It’s the subtly tender romance between Reese and Sarah Conner which provides the backbone of this otherwise ruthlessly tense chase movie. As Reese tells Sarah when revealing a picture of her he kept from the future; “I always wondered what you were thinking”. When we finally find out in the final scene (thanks, time travel!), there’s not a dry eye in the house.

The Thin Man

Few on-screen marriages are as memorable as that of Nick and Nora Charles. Their incessant drinking is matched only by their lightning wit, as Nora assists (or hindrances) her detective husband in solving a murder case.

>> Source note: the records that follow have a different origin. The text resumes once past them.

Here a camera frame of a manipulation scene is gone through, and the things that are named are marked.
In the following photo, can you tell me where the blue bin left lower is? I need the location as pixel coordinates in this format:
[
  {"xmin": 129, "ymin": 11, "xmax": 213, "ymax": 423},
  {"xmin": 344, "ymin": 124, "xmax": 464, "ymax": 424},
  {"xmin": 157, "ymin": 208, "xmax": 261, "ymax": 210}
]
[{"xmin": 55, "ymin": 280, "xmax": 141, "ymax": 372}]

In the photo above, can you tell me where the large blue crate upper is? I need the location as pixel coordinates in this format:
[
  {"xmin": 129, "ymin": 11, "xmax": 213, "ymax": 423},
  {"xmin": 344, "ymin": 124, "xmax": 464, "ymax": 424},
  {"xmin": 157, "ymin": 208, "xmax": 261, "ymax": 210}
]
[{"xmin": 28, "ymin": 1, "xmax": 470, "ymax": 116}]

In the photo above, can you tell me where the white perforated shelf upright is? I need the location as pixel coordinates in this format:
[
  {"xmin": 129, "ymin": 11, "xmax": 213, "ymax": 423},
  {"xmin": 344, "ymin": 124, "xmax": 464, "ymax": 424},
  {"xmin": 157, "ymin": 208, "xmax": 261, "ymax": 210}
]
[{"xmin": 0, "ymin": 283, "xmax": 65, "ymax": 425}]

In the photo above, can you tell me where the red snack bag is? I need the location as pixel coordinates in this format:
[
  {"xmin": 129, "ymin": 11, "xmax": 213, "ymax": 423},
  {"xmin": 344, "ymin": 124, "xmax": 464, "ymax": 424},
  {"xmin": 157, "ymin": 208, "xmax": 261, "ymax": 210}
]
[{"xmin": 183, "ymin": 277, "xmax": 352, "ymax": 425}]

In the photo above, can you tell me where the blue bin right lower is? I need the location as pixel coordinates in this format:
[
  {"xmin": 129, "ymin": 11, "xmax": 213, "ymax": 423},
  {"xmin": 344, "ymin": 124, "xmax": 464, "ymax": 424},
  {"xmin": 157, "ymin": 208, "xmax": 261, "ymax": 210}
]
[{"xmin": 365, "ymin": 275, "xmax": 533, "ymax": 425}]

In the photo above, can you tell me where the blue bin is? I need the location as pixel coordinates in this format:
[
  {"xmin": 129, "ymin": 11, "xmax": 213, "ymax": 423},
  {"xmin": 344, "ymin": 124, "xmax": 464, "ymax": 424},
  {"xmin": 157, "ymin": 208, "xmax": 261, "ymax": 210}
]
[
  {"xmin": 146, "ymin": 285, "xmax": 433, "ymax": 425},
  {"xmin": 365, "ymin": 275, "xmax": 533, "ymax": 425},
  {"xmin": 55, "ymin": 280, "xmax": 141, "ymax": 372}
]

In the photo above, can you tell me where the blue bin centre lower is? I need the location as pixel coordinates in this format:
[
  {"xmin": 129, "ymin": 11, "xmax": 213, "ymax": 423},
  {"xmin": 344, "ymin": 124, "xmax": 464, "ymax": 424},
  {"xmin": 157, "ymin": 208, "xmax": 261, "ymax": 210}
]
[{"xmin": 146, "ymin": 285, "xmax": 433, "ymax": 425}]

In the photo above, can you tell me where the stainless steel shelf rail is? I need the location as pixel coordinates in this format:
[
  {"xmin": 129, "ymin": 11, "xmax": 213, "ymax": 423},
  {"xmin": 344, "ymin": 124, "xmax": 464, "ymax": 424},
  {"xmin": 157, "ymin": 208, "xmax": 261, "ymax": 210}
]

This also features the greatest on-screen canine this side of The Artist.

Adaptation.

While efforts like (500) Days Of Summer have claimed to be the ‘anti-rom-com’, it’s really Spike Jonze and Charlie Kaufman’s noodle-baking second collaboration which holds the title, mostly because it is (in part) about a screenwriter desperately trying to avoid the tropes of romantic comedy, leading to severe writer’s block. It’s kind of like Inception, but with Meryl Streep.

The Corpse Bride

Notable for being a kind of inverted version of this month’s Warm Bodies, Tim Burton’s characteristically dark and kooky film had the benefit of entering his canon just before his dark and kooky schtick started to feel like old hat.  Thankfully, this is still hugely entertaining thanks to strong voice acting and cool songs.